▶ [Input material]:
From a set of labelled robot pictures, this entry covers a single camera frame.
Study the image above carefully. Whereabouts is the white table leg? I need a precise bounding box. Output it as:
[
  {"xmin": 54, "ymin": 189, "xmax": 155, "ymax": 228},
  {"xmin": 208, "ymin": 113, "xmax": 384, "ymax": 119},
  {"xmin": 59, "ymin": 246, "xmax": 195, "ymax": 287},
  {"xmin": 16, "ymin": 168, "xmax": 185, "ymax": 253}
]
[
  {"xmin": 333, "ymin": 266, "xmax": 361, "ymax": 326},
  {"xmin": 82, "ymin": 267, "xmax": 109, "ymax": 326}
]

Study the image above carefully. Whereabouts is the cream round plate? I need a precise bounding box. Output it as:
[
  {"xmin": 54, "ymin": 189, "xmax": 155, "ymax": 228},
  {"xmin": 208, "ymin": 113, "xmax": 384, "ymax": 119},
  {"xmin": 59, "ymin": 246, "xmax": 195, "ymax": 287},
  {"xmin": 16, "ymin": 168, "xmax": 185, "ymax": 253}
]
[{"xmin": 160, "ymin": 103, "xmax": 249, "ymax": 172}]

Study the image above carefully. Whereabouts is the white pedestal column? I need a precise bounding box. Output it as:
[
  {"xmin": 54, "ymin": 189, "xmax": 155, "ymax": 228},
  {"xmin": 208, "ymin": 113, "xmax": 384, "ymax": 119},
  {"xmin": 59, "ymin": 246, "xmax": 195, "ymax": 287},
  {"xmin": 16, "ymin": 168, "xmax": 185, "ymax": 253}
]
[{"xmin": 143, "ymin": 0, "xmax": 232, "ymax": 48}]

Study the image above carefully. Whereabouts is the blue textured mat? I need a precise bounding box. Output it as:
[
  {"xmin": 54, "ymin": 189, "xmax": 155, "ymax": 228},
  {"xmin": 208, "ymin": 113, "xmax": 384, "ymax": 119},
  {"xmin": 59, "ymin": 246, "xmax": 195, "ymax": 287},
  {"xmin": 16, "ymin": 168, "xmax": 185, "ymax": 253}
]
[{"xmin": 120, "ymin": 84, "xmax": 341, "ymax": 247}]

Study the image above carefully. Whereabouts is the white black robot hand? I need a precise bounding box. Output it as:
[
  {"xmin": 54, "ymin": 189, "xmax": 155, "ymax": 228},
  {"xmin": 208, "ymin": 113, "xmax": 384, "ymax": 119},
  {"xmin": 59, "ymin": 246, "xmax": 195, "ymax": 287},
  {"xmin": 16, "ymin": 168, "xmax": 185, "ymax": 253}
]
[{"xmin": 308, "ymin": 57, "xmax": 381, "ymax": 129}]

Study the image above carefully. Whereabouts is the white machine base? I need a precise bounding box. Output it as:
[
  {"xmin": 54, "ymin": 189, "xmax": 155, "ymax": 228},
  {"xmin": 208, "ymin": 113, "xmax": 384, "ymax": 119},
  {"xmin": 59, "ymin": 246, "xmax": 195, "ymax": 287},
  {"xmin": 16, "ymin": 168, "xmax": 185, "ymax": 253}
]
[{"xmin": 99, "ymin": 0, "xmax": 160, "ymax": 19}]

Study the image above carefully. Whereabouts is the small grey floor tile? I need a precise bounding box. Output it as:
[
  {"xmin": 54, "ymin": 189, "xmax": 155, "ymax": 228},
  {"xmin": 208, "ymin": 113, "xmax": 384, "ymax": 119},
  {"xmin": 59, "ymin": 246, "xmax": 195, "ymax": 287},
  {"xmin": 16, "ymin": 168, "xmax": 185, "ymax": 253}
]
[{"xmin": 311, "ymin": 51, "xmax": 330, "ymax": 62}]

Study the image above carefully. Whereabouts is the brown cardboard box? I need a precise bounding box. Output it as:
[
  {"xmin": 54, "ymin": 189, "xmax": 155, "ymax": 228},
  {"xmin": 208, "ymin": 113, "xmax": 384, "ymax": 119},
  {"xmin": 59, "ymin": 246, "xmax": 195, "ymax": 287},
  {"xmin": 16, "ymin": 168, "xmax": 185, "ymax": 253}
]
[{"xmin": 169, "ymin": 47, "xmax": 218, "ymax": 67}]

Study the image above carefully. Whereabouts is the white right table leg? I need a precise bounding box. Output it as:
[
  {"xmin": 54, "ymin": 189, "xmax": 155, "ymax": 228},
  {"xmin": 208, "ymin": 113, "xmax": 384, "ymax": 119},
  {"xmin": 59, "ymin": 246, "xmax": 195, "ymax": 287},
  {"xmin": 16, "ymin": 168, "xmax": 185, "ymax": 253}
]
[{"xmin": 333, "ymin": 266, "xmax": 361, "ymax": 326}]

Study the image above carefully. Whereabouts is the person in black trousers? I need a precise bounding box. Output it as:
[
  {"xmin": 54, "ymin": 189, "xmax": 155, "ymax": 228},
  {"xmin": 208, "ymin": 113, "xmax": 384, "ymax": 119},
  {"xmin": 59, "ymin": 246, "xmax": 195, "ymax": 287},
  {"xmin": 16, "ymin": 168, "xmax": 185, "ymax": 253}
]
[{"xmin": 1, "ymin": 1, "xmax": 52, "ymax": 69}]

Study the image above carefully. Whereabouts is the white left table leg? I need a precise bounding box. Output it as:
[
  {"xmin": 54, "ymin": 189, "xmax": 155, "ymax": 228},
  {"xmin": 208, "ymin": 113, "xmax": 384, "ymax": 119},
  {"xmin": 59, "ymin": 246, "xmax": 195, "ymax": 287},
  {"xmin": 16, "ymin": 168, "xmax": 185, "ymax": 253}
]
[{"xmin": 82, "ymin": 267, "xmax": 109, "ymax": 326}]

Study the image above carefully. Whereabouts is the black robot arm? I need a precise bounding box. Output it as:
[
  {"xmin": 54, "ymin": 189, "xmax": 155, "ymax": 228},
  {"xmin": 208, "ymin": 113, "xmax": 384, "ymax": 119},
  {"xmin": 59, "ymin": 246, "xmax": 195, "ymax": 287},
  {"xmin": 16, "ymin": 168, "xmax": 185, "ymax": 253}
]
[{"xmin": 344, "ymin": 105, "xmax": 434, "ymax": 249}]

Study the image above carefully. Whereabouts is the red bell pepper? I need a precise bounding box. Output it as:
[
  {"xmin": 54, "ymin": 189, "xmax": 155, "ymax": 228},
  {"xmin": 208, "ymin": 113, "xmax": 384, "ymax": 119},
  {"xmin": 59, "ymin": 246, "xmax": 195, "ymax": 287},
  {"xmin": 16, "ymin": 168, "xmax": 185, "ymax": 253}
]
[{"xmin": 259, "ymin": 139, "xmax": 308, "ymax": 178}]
==
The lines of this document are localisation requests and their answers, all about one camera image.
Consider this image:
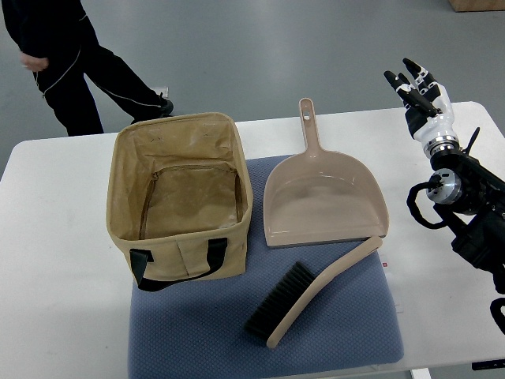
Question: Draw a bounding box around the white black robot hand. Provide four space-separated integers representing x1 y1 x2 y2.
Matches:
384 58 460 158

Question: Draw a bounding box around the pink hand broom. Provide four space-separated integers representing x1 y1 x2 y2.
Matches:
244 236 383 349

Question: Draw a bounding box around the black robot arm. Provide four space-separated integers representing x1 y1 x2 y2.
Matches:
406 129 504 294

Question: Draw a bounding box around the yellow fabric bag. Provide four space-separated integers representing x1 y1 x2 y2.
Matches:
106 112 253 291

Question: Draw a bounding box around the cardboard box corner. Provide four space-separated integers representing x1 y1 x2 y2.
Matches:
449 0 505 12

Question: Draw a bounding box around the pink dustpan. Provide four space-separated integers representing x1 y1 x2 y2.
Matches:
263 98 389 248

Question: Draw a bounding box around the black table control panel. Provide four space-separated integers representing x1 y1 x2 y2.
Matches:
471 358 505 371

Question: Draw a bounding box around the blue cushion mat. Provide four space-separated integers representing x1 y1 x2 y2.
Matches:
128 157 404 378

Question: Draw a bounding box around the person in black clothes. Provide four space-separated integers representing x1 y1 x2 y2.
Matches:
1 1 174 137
* * *
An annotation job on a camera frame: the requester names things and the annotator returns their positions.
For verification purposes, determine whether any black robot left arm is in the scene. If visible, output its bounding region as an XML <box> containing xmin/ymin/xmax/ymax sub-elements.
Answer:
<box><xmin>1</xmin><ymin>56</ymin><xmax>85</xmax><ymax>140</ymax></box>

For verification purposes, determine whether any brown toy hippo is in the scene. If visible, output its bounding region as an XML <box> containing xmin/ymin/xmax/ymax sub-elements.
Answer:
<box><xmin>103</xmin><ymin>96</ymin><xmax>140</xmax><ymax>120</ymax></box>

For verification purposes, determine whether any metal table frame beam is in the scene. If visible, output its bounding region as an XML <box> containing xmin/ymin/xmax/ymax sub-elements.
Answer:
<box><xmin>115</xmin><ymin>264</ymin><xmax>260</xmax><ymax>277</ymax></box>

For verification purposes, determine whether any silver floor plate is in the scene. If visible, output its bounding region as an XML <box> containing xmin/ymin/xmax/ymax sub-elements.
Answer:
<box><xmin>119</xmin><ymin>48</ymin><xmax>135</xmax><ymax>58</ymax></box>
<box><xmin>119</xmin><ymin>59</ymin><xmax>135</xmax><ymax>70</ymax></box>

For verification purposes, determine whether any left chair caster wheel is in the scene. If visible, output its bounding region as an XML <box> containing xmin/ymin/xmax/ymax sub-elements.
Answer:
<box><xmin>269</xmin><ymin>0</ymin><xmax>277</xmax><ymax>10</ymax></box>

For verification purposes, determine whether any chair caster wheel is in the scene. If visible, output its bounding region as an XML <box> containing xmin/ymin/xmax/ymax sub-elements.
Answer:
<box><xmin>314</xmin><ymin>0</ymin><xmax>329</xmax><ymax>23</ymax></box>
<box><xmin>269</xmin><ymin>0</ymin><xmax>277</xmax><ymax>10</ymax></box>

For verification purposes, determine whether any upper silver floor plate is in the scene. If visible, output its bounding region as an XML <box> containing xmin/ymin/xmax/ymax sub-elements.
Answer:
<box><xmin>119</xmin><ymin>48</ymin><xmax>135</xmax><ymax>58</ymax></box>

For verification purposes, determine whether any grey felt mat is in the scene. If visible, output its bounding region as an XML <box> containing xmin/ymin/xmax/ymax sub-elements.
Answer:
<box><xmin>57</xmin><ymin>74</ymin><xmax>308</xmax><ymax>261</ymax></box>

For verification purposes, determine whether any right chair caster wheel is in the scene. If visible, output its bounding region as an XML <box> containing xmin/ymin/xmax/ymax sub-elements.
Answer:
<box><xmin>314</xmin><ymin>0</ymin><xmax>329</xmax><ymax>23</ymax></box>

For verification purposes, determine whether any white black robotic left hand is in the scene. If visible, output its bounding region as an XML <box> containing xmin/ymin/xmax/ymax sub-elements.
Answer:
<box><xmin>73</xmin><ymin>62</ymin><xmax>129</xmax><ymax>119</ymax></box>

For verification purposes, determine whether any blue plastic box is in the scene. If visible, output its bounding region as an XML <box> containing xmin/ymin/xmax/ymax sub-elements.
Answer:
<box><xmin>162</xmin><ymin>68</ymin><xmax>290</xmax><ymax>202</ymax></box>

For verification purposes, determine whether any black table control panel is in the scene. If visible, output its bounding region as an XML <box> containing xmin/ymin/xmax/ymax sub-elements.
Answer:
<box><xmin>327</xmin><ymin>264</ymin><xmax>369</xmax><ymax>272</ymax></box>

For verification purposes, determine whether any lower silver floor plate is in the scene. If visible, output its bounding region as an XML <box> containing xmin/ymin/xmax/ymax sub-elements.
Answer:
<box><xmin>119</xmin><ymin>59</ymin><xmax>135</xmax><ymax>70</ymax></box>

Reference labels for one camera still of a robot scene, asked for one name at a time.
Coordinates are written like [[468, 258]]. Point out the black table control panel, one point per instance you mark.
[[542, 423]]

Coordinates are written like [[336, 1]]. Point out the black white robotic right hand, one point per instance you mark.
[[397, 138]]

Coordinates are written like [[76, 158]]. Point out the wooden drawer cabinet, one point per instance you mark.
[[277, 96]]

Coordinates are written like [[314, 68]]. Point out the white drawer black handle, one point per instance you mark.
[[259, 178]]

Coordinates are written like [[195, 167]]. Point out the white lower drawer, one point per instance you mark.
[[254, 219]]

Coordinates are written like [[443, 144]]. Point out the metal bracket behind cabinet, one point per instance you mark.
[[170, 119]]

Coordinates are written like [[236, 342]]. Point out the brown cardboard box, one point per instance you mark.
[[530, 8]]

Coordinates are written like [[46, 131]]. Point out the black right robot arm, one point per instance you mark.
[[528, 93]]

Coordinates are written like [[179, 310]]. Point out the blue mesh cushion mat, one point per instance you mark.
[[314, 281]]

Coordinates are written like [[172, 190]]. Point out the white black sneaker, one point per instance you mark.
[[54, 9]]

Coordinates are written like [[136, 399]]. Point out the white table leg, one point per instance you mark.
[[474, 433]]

▶ [Task brief]: Whenever "plate" shows up in a line of the listing, copy that whole line.

▶ [Result for this task]:
Study the image above carefully. Whereabouts is the cream round plate? I need a precise bounding box. Output it as:
For verification purposes, determine whether any silver floor plate is in the scene. If visible, output its bounding region as an XML <box> containing xmin/ymin/xmax/ymax sub-elements.
For verification purposes, determine whether any upper silver floor plate is in the scene. If visible, output its bounding region as an XML <box> containing xmin/ymin/xmax/ymax sub-elements.
For verification purposes, determine whether any lower silver floor plate is in the scene. If visible, output its bounding region as an XML <box> containing xmin/ymin/xmax/ymax sub-elements.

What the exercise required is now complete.